The decision to sell a family owned business involves strong emotions, interpersonal relationships with family members, and complex financial issues related to taxes and wealth management following the sale. To add to the complexity, the current average business owner is about 67 years old—and most have no exit strategy in place, according to Glen Johnson, National Director of Fifth Third Business Advisory Services.
If you are considering selling your business (or think you may be in the next few years), consider these tips to maximize the value of your business, ease the financial and professional transition, preserve positive family dynamics, and have a successful selling experience.
Plan in Advance–but Expect the Unexpected
In a perfect world, family owned businesses will allow at least two years to begin planning for a potential sale—yet Johnson acknowledges that such a timeline isn’t typical, or even possible, in many cases. “Most businesses are sold as a result of a reaction, like a change in the owner’s health, an unsolicited offer from a competitor or private equity firm or other uncontrollable circumstances,” says Johnson. “Most of the planning work we get called into is about a six- to nine-month process, depending on the size of the business and complexity of the deal.” While not ideal, there is work that can be done to assist the family within this timeframe.
That said, the more time you have to prepare, the better all family members who are involved in the business can prepare for the implications selling it may present and to potentially minimize the taxes on the sale—thereby allowing you to maximize the value of your efforts.
Consider the Financial Impacts that Selling a Family Business Will Present
From a personal wealth standpoint, the issues can be complex since many family related expenses such as travel, entertainment, and charitable endeavors may be contained within the business. So understanding cash flow of the business and the owner is critical to developing a workable plan. “Obviously, the owner’s lifestyle can’t drive a business valuation that isn’t sustainable; it may actually demand some lifestyle changes,” says Johnson.

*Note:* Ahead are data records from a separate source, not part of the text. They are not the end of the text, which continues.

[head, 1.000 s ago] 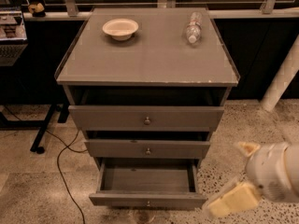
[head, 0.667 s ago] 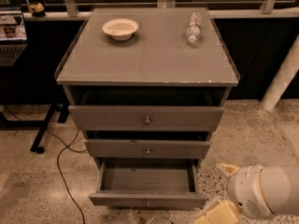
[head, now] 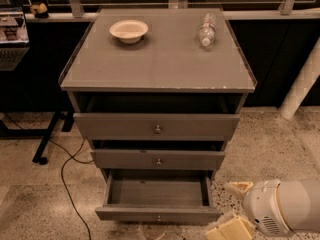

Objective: Close bottom drawer

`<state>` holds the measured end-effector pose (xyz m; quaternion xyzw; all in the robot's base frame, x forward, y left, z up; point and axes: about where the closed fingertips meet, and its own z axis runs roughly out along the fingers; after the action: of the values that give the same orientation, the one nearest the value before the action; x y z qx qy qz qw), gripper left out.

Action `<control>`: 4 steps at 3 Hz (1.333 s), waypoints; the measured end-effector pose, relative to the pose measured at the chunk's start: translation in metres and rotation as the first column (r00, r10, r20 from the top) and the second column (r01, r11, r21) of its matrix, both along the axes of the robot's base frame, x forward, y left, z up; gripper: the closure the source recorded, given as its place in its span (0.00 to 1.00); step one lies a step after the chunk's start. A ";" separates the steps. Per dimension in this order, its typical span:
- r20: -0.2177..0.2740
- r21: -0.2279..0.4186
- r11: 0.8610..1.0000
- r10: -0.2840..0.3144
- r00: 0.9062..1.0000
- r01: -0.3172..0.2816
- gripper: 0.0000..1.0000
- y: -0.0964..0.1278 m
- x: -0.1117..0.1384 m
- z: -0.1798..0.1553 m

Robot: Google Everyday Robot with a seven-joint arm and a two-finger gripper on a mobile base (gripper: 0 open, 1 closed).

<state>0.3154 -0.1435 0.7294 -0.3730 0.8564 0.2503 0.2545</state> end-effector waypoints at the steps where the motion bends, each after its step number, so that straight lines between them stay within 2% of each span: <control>1: 0.000 0.000 1.000 0.000 1.000 0.000 0.42 0.000 0.000 0.000; 3: 0.000 0.000 1.000 0.000 1.000 0.000 0.89 0.000 0.000 0.000; 4: 0.000 0.000 1.000 0.000 1.000 0.000 1.00 0.000 0.000 0.000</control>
Offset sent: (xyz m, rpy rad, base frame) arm 0.0000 0.0000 0.0000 0.0000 0.0000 0.0000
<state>0.3154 -0.1435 0.7294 -0.3730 0.8564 0.2503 0.2545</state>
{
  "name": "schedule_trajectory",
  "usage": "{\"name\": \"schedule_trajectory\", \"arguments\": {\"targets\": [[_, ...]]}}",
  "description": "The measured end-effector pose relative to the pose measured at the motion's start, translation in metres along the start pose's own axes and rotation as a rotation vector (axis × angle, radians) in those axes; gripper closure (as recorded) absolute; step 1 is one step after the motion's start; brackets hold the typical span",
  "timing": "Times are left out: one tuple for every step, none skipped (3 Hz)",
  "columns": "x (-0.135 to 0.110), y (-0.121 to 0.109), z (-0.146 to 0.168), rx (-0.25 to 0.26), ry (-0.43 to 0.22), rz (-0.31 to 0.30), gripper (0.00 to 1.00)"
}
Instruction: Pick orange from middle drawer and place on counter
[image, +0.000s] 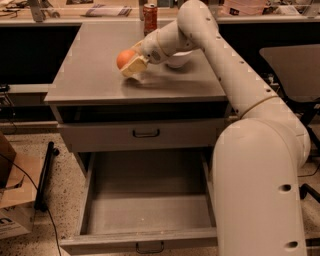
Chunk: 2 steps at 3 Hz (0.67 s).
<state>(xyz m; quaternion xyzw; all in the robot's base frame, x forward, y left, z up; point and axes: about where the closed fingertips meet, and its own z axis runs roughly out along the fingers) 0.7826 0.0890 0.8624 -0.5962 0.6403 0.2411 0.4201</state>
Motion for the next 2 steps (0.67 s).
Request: {"name": "schedule_trajectory", "arguments": {"targets": [[0.0000,0.0000,0.0000,0.000,0.000,0.000,0.00],[0.0000,0.0000,0.0000,0.000,0.000,0.000,0.00]]}}
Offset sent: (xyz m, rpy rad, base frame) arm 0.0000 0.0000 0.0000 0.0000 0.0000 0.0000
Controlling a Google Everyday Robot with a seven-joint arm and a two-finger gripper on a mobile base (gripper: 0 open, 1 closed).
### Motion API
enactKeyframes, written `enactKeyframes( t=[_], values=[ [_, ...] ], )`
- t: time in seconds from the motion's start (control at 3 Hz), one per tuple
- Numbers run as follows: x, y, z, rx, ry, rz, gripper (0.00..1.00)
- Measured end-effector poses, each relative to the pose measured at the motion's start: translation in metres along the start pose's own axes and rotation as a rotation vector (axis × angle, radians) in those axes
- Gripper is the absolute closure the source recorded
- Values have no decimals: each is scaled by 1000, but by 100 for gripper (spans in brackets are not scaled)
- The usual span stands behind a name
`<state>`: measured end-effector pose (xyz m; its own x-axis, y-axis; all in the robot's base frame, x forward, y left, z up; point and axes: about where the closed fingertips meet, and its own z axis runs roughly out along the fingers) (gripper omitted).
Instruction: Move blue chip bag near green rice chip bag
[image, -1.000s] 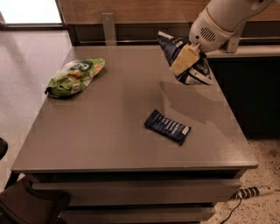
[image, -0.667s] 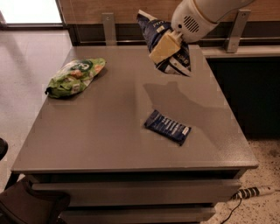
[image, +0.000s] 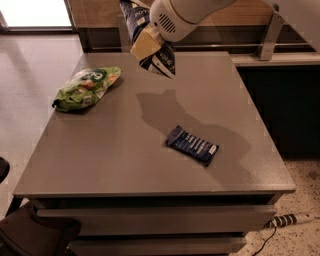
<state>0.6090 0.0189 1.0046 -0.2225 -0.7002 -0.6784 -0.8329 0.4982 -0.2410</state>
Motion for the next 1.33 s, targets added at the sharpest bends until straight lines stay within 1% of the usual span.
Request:
enactKeyframes(
  t=[0.33,0.67,1.0,1.33],
  values=[
    [-23,7,17,109,-9,25,100],
    [-23,8,17,108,-10,22,100],
    [-21,3,40,104,73,15,100],
    [-3,-19,102,89,217,39,100]
  ],
)
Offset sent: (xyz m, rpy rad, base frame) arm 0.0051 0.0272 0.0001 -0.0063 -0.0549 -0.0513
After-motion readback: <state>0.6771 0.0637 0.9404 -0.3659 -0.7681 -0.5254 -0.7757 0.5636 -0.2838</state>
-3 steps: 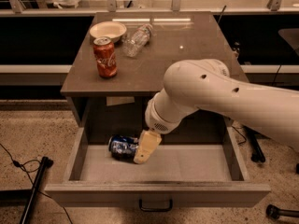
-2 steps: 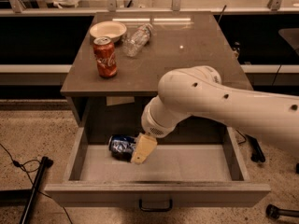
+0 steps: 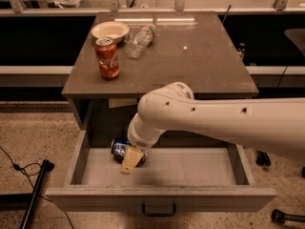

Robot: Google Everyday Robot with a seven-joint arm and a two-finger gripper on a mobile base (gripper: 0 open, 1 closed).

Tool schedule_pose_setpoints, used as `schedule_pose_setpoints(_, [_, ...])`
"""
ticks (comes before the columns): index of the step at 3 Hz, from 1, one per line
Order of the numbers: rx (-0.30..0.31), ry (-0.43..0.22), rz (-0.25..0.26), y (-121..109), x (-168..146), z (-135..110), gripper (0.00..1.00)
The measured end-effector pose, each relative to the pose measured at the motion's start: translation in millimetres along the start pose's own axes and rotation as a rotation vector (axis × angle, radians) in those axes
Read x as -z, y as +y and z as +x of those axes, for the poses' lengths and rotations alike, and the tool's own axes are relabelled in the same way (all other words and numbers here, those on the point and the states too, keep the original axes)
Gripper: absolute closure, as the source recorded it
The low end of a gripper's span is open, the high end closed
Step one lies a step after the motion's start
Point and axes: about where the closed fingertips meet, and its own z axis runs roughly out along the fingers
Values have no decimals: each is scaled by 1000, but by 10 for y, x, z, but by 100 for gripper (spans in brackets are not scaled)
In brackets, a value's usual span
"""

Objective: Pick pepsi can from top drawer and place on counter

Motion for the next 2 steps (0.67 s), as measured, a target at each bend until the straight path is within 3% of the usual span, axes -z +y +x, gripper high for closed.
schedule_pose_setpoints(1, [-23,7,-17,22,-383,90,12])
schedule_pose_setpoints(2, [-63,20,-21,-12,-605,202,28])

Business owners should understand how much money they need from the sale of the business to remain financially stable, and what they want life to look like once the business is sold. “Those folks who know what they’re going to do after the sale, who understand and are confident they have sufficient assets to live on after the sale, tend to have a more successful experience. That’s where financial planning and wealth management comes into the process,” says Johnson.
Get Your Business Operations (and Family Relationships) In Working Order
Johnson says family owned businesses should have appropriate governance mechanisms in place within their family based on the size and nature of the company; these can be as simple as informal gatherings, or formal meetings. “Governance isn’t hard, it’s just informed decision making. It will probably feel uncomfortable at first. A biannual or annual family meeting prepares family members to start making decisions together.” These meetings should include discussion about the business but also a values-based discussion that identifies a family’s core values, what wealth means and is to be used for within the family as well as a discussion of the roles and responsibilities of family members.

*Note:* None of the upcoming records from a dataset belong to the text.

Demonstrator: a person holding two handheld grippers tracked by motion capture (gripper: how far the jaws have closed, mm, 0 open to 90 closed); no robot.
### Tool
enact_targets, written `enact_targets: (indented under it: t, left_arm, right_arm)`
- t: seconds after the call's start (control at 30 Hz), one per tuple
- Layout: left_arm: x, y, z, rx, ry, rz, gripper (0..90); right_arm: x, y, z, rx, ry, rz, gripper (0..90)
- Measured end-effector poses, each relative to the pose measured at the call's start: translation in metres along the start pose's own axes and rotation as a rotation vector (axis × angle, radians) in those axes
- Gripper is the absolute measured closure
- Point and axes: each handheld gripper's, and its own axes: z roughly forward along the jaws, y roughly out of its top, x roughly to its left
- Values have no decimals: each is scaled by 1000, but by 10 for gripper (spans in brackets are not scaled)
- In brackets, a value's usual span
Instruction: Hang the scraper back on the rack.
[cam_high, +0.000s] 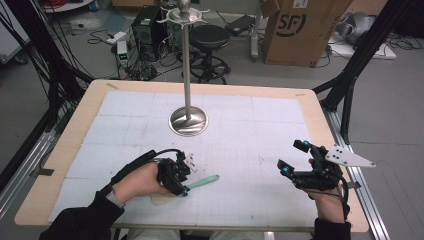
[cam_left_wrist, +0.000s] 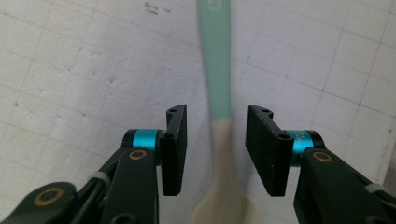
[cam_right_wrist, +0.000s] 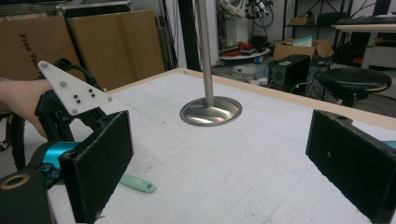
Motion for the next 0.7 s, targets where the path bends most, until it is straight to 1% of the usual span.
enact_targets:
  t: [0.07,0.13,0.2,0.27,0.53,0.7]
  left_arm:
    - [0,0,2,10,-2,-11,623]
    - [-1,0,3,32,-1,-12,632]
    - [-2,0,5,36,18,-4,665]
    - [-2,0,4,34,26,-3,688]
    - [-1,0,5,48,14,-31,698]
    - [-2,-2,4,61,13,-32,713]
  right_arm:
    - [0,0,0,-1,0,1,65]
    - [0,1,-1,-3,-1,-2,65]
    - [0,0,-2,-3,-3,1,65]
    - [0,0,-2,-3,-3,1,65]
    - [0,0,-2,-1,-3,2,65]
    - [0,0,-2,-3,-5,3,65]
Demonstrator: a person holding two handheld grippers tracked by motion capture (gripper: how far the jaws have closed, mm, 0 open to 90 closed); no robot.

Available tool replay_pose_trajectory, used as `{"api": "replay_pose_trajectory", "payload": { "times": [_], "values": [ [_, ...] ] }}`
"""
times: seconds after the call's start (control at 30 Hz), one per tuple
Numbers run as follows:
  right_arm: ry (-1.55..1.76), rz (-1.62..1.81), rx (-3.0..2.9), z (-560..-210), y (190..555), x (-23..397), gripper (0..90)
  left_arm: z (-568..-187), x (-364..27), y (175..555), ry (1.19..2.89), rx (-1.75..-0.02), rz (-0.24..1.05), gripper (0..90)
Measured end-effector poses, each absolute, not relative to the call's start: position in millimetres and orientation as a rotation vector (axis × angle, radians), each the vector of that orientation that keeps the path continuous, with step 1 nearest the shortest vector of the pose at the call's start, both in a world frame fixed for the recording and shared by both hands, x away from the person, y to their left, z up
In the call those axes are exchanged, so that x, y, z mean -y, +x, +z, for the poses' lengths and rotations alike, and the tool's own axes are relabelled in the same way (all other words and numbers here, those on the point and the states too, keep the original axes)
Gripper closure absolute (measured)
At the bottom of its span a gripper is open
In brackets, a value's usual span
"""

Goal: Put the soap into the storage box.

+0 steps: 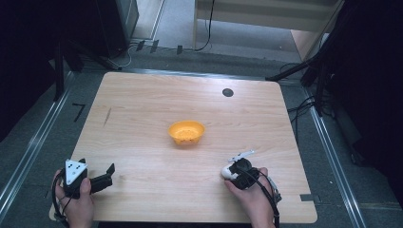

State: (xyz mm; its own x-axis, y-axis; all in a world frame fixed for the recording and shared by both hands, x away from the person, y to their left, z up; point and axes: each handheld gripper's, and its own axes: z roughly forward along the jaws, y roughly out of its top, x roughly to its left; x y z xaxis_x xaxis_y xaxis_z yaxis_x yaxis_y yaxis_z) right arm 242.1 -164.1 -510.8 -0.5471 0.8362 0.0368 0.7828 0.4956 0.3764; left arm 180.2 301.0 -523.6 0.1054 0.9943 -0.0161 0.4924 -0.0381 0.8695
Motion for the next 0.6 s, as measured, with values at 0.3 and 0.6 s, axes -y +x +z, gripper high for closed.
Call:
{"api": "replay_pose_trajectory", "payload": {
  "times": [0.3,0.6],
  "values": [
    [1.34,0.546,-2.642,-510,244,168,50.9,-524,-301,180,1.632,-1.484,0.838,0.0],
    [1.271,0.555,-2.664,-499,245,175,51.0,-523,-301,180,1.639,-1.482,0.842,0.3]
  ]
}}
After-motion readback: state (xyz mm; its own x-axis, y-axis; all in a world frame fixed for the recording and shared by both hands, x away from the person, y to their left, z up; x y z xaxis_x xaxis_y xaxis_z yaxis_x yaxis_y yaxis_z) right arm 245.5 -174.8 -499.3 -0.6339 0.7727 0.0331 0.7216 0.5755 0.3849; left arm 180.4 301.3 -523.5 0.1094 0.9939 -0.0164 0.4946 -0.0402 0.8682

On the business side, governance is equally important. The sale of a business impacts senior leadership, key customers and vendors and other community relationships. Work must be done to ensure those remain post-sale, and part of that includes a robust discussion about how long those with a stake in the company may be willing to stay on after the sale, whether there are business units, services, or product lines that are not core to the business that a potential buyer may not be interested in, including company-owned real estate. There is also the need to gather data and to build a library of information, contracts, and other types of data a buyer will want to review during the sales process.
Ultimately, family members and owners have to be in agreement for the sales process to be successful. “If a buyer sees two partners or groups of family members who aren’t on the same page, they are just going to move on to the next company,” says Johnson.

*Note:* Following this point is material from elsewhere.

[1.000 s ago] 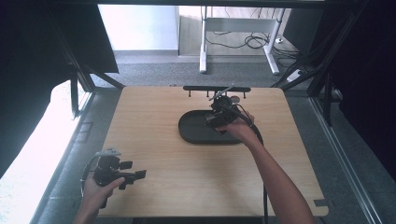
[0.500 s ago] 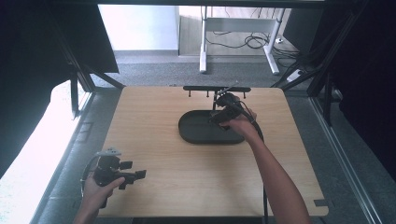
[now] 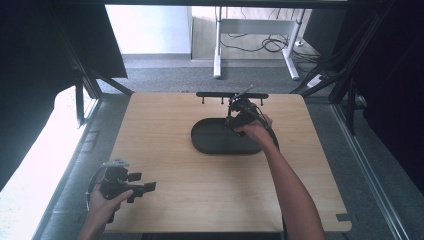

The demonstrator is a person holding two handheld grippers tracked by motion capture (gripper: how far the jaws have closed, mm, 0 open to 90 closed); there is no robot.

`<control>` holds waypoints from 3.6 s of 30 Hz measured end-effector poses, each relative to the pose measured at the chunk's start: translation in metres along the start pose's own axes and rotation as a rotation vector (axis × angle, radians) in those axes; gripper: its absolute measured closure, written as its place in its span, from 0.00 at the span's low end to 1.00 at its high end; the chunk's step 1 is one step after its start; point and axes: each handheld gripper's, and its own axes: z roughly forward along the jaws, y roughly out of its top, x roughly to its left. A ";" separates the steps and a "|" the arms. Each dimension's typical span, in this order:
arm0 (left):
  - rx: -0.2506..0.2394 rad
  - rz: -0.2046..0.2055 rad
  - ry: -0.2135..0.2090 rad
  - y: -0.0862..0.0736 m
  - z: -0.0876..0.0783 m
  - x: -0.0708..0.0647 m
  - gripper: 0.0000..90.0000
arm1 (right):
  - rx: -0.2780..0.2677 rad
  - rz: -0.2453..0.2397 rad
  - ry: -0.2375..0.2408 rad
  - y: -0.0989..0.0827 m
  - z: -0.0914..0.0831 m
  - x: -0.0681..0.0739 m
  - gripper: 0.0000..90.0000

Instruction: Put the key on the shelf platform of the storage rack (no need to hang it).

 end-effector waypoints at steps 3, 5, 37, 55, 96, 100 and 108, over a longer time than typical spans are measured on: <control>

Look at Your Business Like an Outsider
The nature, size, scope, and history of a family business will dictate just how much advance planning is required to arrive at an appropriate valuation, but Johnson says it helps to view your family owned business through the eyes of a person who isn’t vested in it. He explains that while a family owned business may include expenses (like salaries, and assets unrelated to the core business) that will get stripped out in the valuation process, you should get the cleanest process on your side in advance of preparing your business for review by potential buyers.
In addition, consider the appeal of your current leadership from an outsider’s perspective, and the value of relationships with third parties, customers, or vendors without the current stakeholders’ continued involvement. “As an owner, your departure shouldn’t negatively impact the business,” says Johnson.
If your business has a history of financially supporting a philanthropic cause or community events, Johnson urges family business owners to consider how they will continue their family legacy, should a new owner choose to abandon such initiatives.
What Partners Do You Need to Support the Sale?
Building a strong multi-functional team of professionals is critical to your success and will limit the range of issues you face following a sale. While the partners a family business needs to successfully complete the valuation and ensure that personal financial issues, wealth management, tax implications, and the legal transition for the sale are all intact depends on the size and nature of the business itself—most will require assistance from a combination of investment bank professionals, accounting and wealth management firms, and transactional and estate planning attorneys.
Johnson says the success of a family owned business sale is directly correlated to the expertise of the team you bring together and their ability to work together to support the transaction: “It’s like selling your house. If you are trying to sell by owner, you will attract a different group of buyers than if you have a partnership with people who can connect you with other networks.”